In order to assert the right to data portability, the data subject may at any time turn to the data protection officer appointed by us.
Right to objection
Any person concerned by the processing of personal data shall have the right conferred by the European directive and regulatory authority at any time, for reasons arising from its particular situation, against the processing of personal data relating to it pursuant to Article 6 (1) (e) or f DS-GVO takes an objection.

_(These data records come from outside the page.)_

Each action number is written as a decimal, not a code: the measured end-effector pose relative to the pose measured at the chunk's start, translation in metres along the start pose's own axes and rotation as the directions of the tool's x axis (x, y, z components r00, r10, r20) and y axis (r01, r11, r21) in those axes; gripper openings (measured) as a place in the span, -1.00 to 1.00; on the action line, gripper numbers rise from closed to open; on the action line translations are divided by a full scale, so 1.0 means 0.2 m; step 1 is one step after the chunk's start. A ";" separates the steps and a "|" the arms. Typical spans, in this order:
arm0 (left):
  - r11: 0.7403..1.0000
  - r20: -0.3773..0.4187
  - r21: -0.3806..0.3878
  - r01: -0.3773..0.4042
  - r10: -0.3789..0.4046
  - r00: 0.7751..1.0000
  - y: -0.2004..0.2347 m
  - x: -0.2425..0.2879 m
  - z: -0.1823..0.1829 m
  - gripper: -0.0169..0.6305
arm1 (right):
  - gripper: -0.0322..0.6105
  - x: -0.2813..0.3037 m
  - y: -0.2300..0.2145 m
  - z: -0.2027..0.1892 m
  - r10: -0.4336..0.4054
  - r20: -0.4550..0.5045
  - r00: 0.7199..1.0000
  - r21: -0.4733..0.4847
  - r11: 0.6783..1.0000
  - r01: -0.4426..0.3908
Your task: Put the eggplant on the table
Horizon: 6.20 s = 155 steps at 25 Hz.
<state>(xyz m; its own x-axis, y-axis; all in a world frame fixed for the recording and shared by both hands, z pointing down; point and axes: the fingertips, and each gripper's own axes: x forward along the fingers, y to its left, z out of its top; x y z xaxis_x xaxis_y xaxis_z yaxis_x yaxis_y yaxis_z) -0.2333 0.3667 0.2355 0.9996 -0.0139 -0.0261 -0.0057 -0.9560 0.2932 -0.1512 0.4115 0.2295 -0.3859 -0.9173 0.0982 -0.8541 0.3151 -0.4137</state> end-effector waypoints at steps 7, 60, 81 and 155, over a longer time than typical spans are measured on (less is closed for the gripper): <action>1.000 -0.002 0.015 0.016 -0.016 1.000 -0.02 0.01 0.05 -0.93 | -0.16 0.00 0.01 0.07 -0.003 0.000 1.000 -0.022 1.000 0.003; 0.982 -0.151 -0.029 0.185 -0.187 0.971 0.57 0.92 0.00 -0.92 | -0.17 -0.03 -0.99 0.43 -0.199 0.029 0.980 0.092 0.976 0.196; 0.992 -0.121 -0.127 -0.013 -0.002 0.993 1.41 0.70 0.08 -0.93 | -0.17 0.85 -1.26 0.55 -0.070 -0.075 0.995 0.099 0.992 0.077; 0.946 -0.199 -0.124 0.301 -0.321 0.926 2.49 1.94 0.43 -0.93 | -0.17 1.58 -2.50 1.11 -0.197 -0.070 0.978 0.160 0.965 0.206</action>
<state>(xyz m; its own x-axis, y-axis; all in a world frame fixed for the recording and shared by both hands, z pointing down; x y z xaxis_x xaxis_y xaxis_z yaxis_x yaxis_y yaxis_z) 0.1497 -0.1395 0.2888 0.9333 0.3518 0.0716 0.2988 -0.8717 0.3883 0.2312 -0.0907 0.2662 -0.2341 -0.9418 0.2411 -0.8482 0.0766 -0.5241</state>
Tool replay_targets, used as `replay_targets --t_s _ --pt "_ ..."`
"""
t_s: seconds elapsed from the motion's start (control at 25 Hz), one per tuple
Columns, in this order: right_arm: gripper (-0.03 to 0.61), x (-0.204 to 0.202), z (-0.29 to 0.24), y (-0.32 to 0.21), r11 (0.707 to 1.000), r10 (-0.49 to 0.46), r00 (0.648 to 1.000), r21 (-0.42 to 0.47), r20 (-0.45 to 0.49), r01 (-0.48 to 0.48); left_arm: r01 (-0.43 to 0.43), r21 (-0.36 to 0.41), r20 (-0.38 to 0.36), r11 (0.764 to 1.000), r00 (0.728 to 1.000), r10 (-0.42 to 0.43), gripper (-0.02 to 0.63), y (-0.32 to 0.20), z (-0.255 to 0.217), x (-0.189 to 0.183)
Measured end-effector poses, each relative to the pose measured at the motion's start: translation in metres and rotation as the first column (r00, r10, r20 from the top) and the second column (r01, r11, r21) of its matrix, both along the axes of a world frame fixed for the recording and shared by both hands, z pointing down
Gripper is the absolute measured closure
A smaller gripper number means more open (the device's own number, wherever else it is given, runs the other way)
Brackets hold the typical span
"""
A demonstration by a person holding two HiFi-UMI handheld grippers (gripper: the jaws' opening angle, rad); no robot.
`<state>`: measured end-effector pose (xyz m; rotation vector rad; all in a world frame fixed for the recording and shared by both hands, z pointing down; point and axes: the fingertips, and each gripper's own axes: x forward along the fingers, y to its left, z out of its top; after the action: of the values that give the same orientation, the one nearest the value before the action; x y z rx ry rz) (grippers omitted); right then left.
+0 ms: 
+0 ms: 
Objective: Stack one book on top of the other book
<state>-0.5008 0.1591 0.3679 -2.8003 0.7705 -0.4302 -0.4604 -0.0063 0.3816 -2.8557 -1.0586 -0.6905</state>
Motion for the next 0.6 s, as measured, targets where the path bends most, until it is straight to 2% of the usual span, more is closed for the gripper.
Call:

In the event of an objection, we will no longer process personal data unless we can demonstrate compelling legitimate grounds for processing that outweigh the interests, rights and freedoms of the data subject, or the processing is for the purpose of asserting, exercising or defending legal claims ,
If we process personal data in order to operate direct mail, the data subject has the right to object at any time to the processing of personal data for the purpose of such advertising. If the data subject objects to processing for direct marketing purposes, we will no longer process the personal data for these purposes.
In order to exercise the right to object, the data subject may contact our data protection officer or another employee directly. The data subject is also free, in the context of the use of information society services, notwithstanding Directive 2002/58 / EC, to exercise his right of opposition by means of automated procedures using technical specifications.
Right to revoke a data protection consentAny person affected by the processing of personal data has the right, granted by the European directive and regulatory authority, to revoke consent to the processing of personal data at any time.If the data subject wishes to assert their right to withdraw consent, they can contact our data protection officer at any time.